WordPress/openverse-catalog

Wikimedia audio bit_rate integer overflow

AetherUnbound opened this issue · 7 comments

Description

We received the following alert for a recent Wikimedia audio run:

SELECT aws_s3.table_import_from_s3(
  'provider_data_audio_wikimedia_commons_20220326T000000',
  '',
  'DELIMITER E''	''',
  'openverse-catalog',
  'audio/wikimedia_commons/wikimedia_audio_audio_v001_20220327000000.tsv',
  'us-east-1'
);
, parameters: None
[2022-03-27, 00:16:05 UTC] {taskinstance.py:1718} ERROR - Task failed with exception
Traceback (most recent call last):
  File "/usr/local/airflow/.local/lib/python3.9/site-packages/airflow/models/taskinstance.py", line 1334, in _run_raw_task
    self._execute_task_with_callbacks(context)
  File "/usr/local/airflow/.local/lib/python3.9/site-packages/airflow/models/taskinstance.py", line 1460, in _execute_task_with_callbacks
    result = self._execute_task(context, self.task)
  File "/usr/local/airflow/.local/lib/python3.9/site-packages/airflow/models/taskinstance.py", line 1511, in _execute_task
    result = execute_callable(context=context)
  File "/usr/local/airflow/.local/lib/python3.9/site-packages/airflow/operators/python.py", line 174, in execute
    return_value = self.execute_callable()
  File "/usr/local/airflow/.local/lib/python3.9/site-packages/airflow/operators/python.py", line 188, in execute_callable
    return self.python_callable(*self.op_args, **self.op_kwargs)
  File "/usr/local/airflow/openverse_catalog/dags/common/loader/loader.py", line 44, in load_from_s3
    sql.load_s3_data_to_intermediate_table(
  File "/usr/local/airflow/openverse_catalog/dags/common/loader/sql.py", line 142, in load_s3_data_to_intermediate_table
    postgres.run(
  File "/usr/local/airflow/.local/lib/python3.9/site-packages/airflow/hooks/dbapi.py", line 205, in run
    self._run_command(cur, sql_statement, parameters)
  File "/usr/local/airflow/.local/lib/python3.9/site-packages/airflow/hooks/dbapi.py", line 229, in _run_command
    cur.execute(sql_statement)
psycopg2.errors.NumericValueOutOfRange: value "4294967294" is out of range for type integer
CONTEXT:  COPY provider_data_audio_wikimedia_commons_20220326t000000, line 375, column bit_rate: "4294967294"
SQL statement "copy provider_data_audio_wikimedia_commons_20220326T000000  from '/rdsdbdata/extensions/aws_s3/amazon-s3-fifo-15359-20220327T001605Z-0' with DELIMITER E'	'"

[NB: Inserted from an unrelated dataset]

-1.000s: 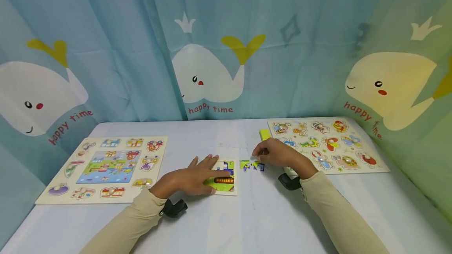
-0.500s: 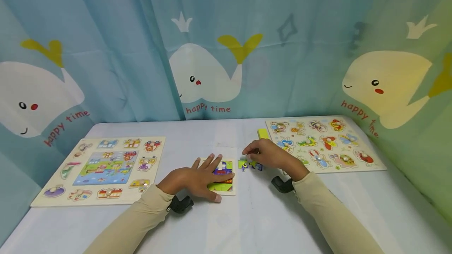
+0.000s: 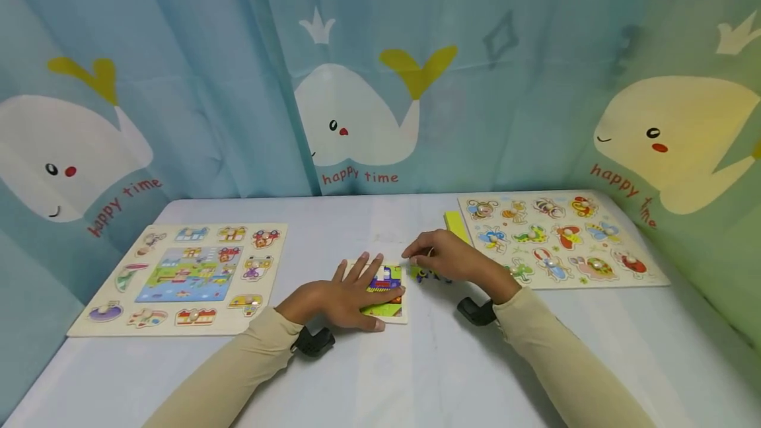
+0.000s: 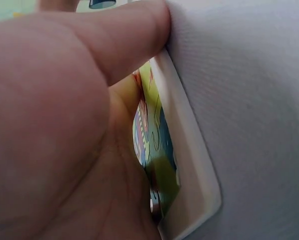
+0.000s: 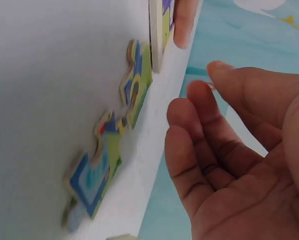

That value is the max value for a 32 bit integer. It appears that it's possible to get invalid values for the bit_rate column. We should probably have a case statement for these when upserting (e.g. CASE WHEN bit_rate >= 4294967296 THEN NULL ELSE bit_rate or something similar).

Reproduction

  1. Write the following record to a TSV
116428479	https://commons.wikimedia.org/w/index.php?curid=116428479	https://upload.wikimedia.org/wikipedia/commons/6/62/Sydney_tram_18_-_2016-02-14-2.ogg	\N	ogg	112343	by-sa	4.0	Andy Mabbett	https://www.wikidata.org/wiki/Q15136093	Sydney tram 18 - 2016-02-14-2	{"description": "Audio recording of tram number 18 at Central Station, Sydney, Australia. The vehicle is stationary, as passengers board, The driver sounds a warning bell, several times, to warn of the impending closure of the doors.", "global_usage_count": "1", "date_originally_created": "14 February 2016", "last_modified_at_source": "2022-03-26 14:08:25", "categories": ["2016-02-14", "Audio files by Andy Mabbett", "Audio files made using a WMUK Zoom H1", "Audio files of 2016", "Audio files of Sydney", "Central (Grand Concourse) light rail stop, Sydney", "Content media by years - Supported by Wikimedia UK - 2016", "Self-published work", "Sounds of trams", "Urbos 3 in Sydney"], "channels": "2", "license_url": "https://creativecommons.org/licenses/by-sa/4.0/", "raw_license_url": "https://creativecommons.org/licenses/by-sa/4.0"}	\N	\N	f	wikimedia_audio	wikimedia_audio	provider_api	2144	4294967294	96000	\N	\N	\N	\N
  1. Upload this record to Minio
  2. Attempt to ingest this record
  3. See error.

Screenshots

image

Additional context

Resolution

  • 🙋 I would be interested in resolving this bug.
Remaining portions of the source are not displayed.